Then the performance of the newly designed primer set was compared with the other two previously published and commonly used primers, i.e., M1-2F/M3-2R (Inskeep et al., 2007) and deg1F/deg1R (Quéméneur et al., 2008). Direct amplification of the aioA genes from pure culture isolates were not evaluated because the isolates were not available in our laboratory. An in silico evaluation of the primers against the 67 aioA gene sequences from the KEGG database using the BLASTN algorithm was performed. A hit was considered when the forward and reverse primers both matched the same sequence, with a maximum of two mismatches and an alignment length larger than 16 nt. Coverage was displayed as the ratio of sequence hits in all the constructed 67 aioA gene dataset. Furthermore, a taxonomic analysis of the hit aioA gene sequences was also performed to estimate the phylogenetic coverage of each primer pair.
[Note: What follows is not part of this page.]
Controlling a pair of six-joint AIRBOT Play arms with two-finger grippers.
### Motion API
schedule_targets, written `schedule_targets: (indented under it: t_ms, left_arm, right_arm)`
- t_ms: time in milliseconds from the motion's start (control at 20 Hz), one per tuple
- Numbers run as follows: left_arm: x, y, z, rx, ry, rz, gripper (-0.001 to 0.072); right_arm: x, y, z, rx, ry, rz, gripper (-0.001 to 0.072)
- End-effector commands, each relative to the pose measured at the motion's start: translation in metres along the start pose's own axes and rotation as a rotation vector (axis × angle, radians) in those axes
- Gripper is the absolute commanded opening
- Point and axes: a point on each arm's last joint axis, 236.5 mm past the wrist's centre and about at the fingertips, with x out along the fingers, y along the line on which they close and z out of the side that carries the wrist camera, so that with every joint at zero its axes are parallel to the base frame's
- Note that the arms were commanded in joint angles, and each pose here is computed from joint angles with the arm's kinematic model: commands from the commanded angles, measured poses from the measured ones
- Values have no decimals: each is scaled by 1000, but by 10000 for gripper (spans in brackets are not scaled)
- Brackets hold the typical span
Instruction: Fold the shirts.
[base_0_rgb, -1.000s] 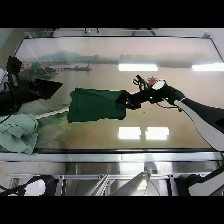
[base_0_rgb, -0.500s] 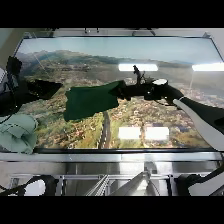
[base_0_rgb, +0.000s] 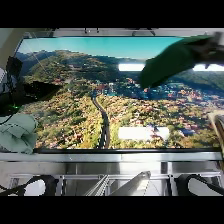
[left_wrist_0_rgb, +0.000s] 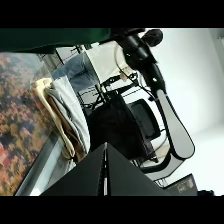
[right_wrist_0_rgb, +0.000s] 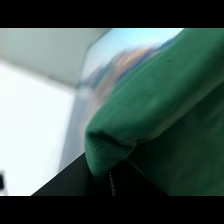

Comparison of the 1109F/1548R Primers and the Commonly Reported Ones Using Clone Libraries

As-contaminated paddy soil and sediment samples were selected to estimate the amplification efficiency and performance of the newly designed primer pair, 1109F/1548R, together with another two published aioA-targeting primer pairs (M1-2F/M3-2R and deg1F/1R). The soil sample was collected from an As-contaminated paddy field (23°37′28″′N, 116°48′43″E) that was surrounded by the Lianhuashan tungsten mine located in Shantou City, Guangdong Province, China. The severe impact of mining and metal processing activities on the paddy field has been documented (Liu et al., 2010, 2015). Soil samples were randomly collected from the arable layer (0–20 cm deep) and combined into one compost sample in 50-ml polypropylene centrifuge tubes. The sediment sample was collected from the river nearby the As-contaminated paddy soil field. Samples were then transported on ice to the laboratory and stored at −80°C prior to DNA extraction. For the soil physico-chemical properties analysis, the soil samples were air-dried at room temperature and crushed using a wooden roller to pass through a 2 mm sieve. The soil was characterized, and the results were a total organic C content of 35.12 g kg–1, total N of 2.72 g kg–1, total P of 0.86 g kg–1, total K of 18.2 mg kg–1, and total As of 102.5 mg kg–1, with a pH of 5.75. The physico-chemical properties of the sediment are shown in Supplementary Table 1 (listed as S1 sample). Genomic DNA from the 0.5 g paddy soil and sediment samples was extracted using the PowerSoilTM DNA isolation kit (MoBio, Carlsbad, CA). All extractions were performed in triplicate according to the manufacturer’s instructions, and the extracted DNA was stored at −80°C until analysis.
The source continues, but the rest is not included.